问题
I have a symmetrical dataframe and would like to select a subset of the data to use for analysis. This means selecting both the desired rows and columns and maintaining the right order so the new dataframe is still a symmetrical cube. With example data:
# Example data
Sample <- c('Sample_A', 'Sample_B', 'Sample_C', 'Sample_D', 'Sample_E')
Sample_A <- c(0, 3.16, 1, 1.41, 3)
Sample_B <- c(3.16, 0, 3, 2.83, 1)
Sample_C <- c(1, 3, 0, 1, 2.83)
Sample_D <- c(1.41, 2.83, 1, 0, 2.65)
Sample_E <- c(3, 1, 2.83, 2.65, 0)
df = data.frame(Sample, Sample_A, Sample_B, Sample_C, Sample_D, Sample_E)
df
Then I separately define the samples I'm interested in e.g.
samples_to_use <- c("Sample_B", "Sample_D", "Sample_E")
What I want to end up with looks like this
# Desired output
Sample <- c('Sample_B', 'Sample_D', 'Sample_E')
Sample_B <- c(0, 2.83, 1)
Sample_D <- c(2.83, 0, 2.65)
Sample_E <- c(1, 2.65, 0)
df_2 = data.frame(Sample, Sample_B, Sample_D, Sample_E)
df_2
i.e. I select the rows and columns that match samples_to_use.
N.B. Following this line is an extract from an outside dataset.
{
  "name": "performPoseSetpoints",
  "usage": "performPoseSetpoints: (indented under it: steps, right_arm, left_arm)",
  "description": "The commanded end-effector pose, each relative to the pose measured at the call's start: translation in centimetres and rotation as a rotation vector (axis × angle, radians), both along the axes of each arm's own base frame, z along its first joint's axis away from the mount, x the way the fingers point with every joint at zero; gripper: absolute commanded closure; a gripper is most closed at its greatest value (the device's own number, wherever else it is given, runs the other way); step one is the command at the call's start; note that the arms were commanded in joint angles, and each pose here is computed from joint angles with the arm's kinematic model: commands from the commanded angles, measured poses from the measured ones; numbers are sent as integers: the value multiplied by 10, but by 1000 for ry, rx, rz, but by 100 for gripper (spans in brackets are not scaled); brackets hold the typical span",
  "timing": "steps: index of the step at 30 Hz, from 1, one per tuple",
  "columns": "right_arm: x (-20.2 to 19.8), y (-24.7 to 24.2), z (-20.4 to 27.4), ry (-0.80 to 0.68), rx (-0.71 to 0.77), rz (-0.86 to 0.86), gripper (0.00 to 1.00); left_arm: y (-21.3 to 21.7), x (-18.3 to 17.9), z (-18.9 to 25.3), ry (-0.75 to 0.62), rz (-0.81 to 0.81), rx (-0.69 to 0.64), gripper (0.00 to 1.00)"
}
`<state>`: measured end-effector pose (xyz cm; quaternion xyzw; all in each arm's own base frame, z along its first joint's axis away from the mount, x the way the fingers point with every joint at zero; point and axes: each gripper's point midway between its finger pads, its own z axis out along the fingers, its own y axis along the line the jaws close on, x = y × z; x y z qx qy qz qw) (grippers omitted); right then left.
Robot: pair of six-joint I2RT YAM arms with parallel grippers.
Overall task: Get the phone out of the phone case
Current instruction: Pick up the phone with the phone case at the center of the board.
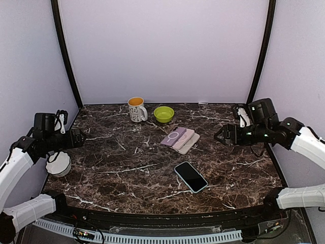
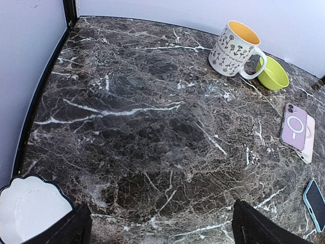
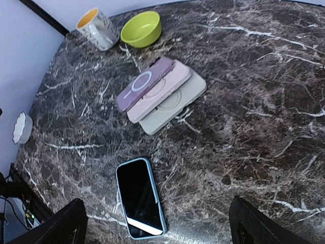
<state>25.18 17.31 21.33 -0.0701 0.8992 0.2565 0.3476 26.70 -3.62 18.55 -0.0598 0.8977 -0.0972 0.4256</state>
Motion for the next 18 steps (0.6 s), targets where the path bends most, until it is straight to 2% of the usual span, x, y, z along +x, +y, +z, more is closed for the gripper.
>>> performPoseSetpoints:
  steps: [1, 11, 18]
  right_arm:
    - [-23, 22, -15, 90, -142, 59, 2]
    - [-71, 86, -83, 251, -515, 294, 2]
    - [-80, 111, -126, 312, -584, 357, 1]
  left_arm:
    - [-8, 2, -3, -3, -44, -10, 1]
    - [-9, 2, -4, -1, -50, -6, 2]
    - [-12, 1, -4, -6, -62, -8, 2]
I've tried separately selecting the rows by merging df with a dataframe of samples_to_use but that seems inelegant and also leaves me with the wrong columns that no longer match the rows. Looking for a more elegant solution, thanks!
回答1:
We can use column index with 'samples_to_use' while the row index can be a logical index to check whether the 'samples_to_use' elements are %in% the column 'Sample'
df[df$Sample %in% samples_to_use, c("Sample", samples_to_use)]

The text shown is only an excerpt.